Wychodzi z pomieszczenia w niewiadomym celu. Postanawiam wykorzystać tą chwilę prywatności, aby chwycić telefon i dać znać Harry’mu o naszych wieczornych planach. Z jednej strony chcę mu o nich powiedzieć czy powiadomić, bo poza tym, że chcę spędzić z nim czas to wiem, że, gdy będzie obok mnie to wszystko będzie lepsze i będę czuć się bezpiecznie. Jednak z drugiej strony wiem, że to jest niezdrowe spędzać prawie cały czas w towarzystwie jednej osoby nawet jeśli dobrze się przy niej czujesz. Zdaję sobie sprawę, że powinnam odcinać się od Kędzierzawego, a on ode mnie, lecz nie wszystko jest proste. To tak jakbym osobie biorącej narkotyki powiedziała, że ma przestać to robić. Jasne, że to jest niewykonalne w krótkim czasie, ale nie niemożliwe, gdy danej osobie będzie naprawdę zależeć. Z zamyślenia odcięłam się od rzeczywistości, dlatego sprawdzam czy przypadkiem nie otrzymałam wiadomości.



Nie obiecuję, że będę na czas, ale postaram się. Muszę zebrać tą

całą bandę głupków i Evę. Do zobaczenia, Skarbie.



Nie mija nawet minuta, a dostaję kolejną wiadomość.



Ubierz dla mnie sukienkę xx



Zarumieniłam się lekko na przeczytaną wiadomość. Odpisałam zwykłe Do zobaczenia zawstydzona, a kiedy odłożyłam telefon na szafkę do pokoju weszła blondynka i poinformowała, że jej znajomi będą za ponad godzinę, więc tak czy inaczej musimy się streszczać, aby zdążyć. Po kolei bierzemy szybki prysznic. Oddaję suszarkę Lily, po wysuszeniu swoich włosów i siadam po turecku przed torbą, na której znajdują się dwie sukienki. Obie wydają mi się mało seksowne, a Lily jest tego samego zdania. Lily pokazuje mi swoje sukienki, a ja muszę przyznać, że są seksowne i odważne, więc wystarczy tylko wybrać.

     - Obiecuję, że zrobię z Ciebie porządną, niewinną, jednak też trochę niegrzeczną dziewczynę, jeśli mi pozwolisz. Żadnej tapety na twarzy i sukienki ździry. Chciałabyś spróbować?

     - Pewnie. Ufam Ci, więc sprawdźmy, co z tego wyjdzie.

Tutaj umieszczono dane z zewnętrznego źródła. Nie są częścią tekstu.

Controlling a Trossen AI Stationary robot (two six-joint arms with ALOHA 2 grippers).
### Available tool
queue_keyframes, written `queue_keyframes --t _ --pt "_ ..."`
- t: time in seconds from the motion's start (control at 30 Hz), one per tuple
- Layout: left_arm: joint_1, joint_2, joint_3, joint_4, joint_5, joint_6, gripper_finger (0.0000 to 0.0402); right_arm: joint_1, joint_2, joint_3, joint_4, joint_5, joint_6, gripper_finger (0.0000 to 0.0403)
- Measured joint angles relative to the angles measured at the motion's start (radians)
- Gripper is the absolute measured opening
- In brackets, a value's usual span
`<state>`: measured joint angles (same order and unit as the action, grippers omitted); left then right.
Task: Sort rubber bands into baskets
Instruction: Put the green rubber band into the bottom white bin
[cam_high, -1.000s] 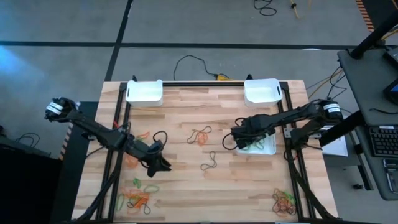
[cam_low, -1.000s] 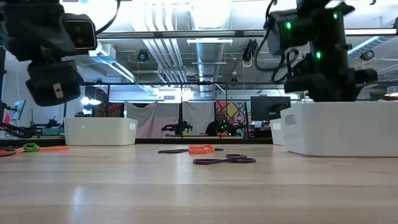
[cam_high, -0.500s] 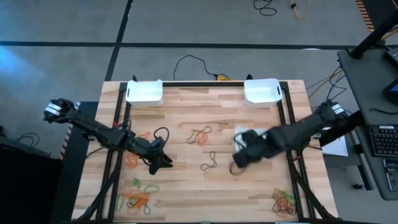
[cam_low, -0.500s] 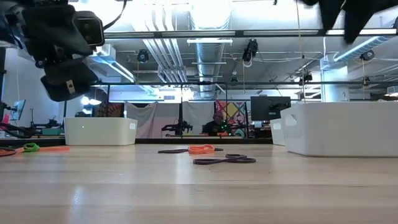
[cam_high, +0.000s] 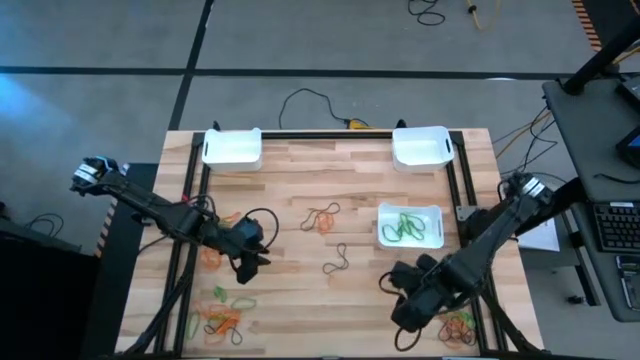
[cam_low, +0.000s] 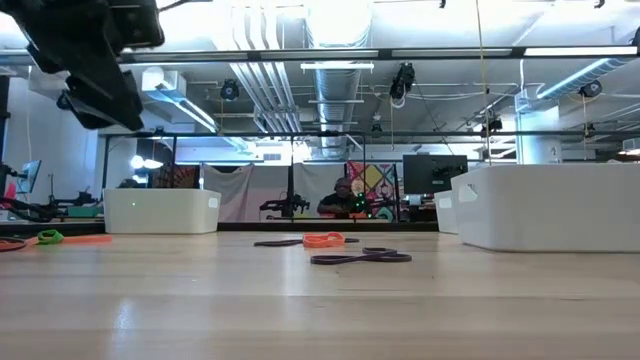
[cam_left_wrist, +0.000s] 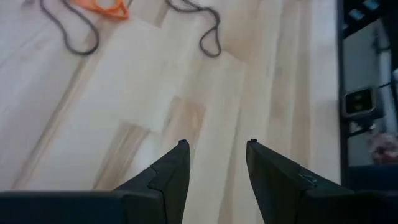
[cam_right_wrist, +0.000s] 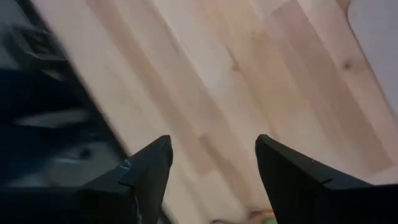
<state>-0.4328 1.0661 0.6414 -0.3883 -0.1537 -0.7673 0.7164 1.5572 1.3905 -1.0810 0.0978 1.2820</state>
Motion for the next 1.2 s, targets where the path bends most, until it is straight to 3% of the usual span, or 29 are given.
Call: queue_keyframes --t 0.1,0.27,0.4,0.6,0.77,0.97,1.2 --pt "-0.031 0.006 0.03 -0.081 -0.029 -0.015 0.0142 0.004 0.061 -0.019 -0.009 -0.039 -0.054 0.0224" --pt "-0.1 0.006 0.049 -0.156 -0.103 -0.103 0.0142 0.032 0.151 -0.021 -0.032 -0.191 -0.307 0.0224" --pt "-0.154 0.01 0.05 -0.16 -0.15 -0.197 0.0142 0.043 0.188 -0.027 -0.075 -0.21 -0.38 0.0224" --pt "-0.223 0.01 0.046 -0.161 -0.247 -0.303 0.0142 0.043 0.179 -0.068 -0.1 -0.203 -0.384 0.0224" --pt "-0.23 0.01 0.043 -0.16 -0.258 -0.315 0.0142 0.042 0.171 -0.099 -0.111 -0.21 -0.363 0.0226" --pt "-0.23 0.015 0.02 -0.113 -0.284 -0.295 0.0147 0.001 0.174 -0.099 -0.118 -0.238 -0.347 0.0271" --pt "-0.23 0.02 -0.013 -0.017 -0.286 -0.26 0.0149 0.02 0.173 -0.16 -0.159 -0.469 -0.398 0.032"
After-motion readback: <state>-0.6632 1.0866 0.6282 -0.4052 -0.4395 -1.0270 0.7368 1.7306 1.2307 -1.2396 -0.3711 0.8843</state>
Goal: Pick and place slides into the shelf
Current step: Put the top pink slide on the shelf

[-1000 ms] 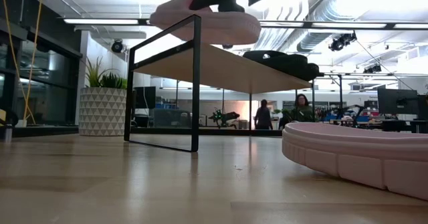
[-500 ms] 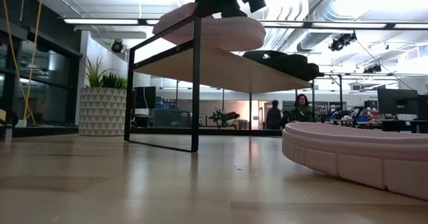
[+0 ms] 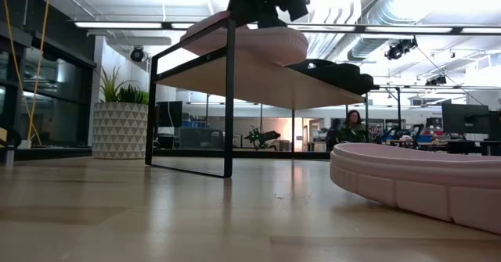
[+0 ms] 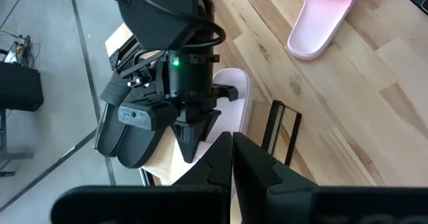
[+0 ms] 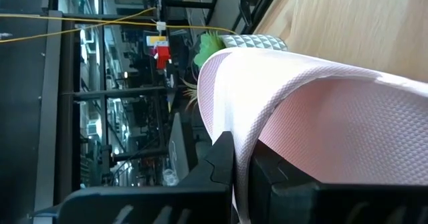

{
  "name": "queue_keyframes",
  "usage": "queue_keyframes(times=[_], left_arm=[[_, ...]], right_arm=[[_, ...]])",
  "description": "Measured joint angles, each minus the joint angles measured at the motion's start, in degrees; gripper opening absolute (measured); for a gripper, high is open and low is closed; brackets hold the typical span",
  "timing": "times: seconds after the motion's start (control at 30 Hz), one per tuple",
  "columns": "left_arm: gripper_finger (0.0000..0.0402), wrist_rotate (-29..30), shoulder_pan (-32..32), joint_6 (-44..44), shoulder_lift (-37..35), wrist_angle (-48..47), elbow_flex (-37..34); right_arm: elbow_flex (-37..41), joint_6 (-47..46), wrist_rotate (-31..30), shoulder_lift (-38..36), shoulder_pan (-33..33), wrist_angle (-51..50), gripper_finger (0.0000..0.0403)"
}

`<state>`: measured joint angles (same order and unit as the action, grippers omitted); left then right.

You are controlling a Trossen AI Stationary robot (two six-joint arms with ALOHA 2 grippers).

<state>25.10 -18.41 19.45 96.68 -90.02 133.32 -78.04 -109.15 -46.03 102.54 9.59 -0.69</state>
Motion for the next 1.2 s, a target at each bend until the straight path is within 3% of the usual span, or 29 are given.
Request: queue_keyframes(times=[0.37, 0.77, 1.2], left_arm=[[0.0003, 1.55, 0.0, -0.21, 0.0, 0.0, 0.0], [0.0003, 1.55, 0.02, -0.21, 0.0, 0.0, 0.0], [0.0003, 1.53, 0.01, 0.23, 0.0, 0.0, 0.0]], right_arm=[[0.0, 1.33, 3.05, -0.01, -0.59, 1.93, 0.0006], [0.0, 2.09, 4.66, -0.04, -1.36, 3.5, 0.0093], [0.0, 1.39, 11.27, -0.06, -2.41, 5.03, 0.0098]])
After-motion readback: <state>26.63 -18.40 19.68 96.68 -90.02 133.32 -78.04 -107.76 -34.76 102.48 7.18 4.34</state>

Lily klaszcze usatysfakcjonowana z szerokim uśmiechem i od razu zabiera się do pracy. Maluje mnie, a ja widzę tylko czego używa, ale nie jak to wygląda. Układa mi również włosy czego też nie widzę jak i wybieranej sukienki, ponieważ rozkazała mi zamknąć oczy i nie podglądać. Pełny efekt mogę podziwiać.. za chwilę. Stoję przed lustrem zasłoniętym ciałem Lily, która mówi mi, abym policzyła do trzech, a ona odsunie się i wtedy zobaczę. Odliczam szybko zacinając się przy wypowiedzeniu ostatniej liczby, gdyż nie wiem, co zrobię, gdy siebie zobaczę. Spodoba mi się? Przerażę się? Mówię trzy i rozchylam powieki, aby zobaczyć swoje odbicie w lustrze. Cholera. Kurwa. Nawet jeśli przeklęłam w myślach to i tak mam to gdzieś. Układam dłonie na biodrach okrytych bordowym materiałem i wygładzam ją na brzuchu. Ogółem sukienka jest dopasowana we wszystkich miejscach, wręcz opinająca. Od pasa w dół jest trochę luźniejsza, więc nie czuję się aż tak bardzo skrępowana. Makijaż jak i włosy są przecudowne. Stoję mocniej na czarnej . Przytulam szybko Lily i powstrzymuję głupie łzy.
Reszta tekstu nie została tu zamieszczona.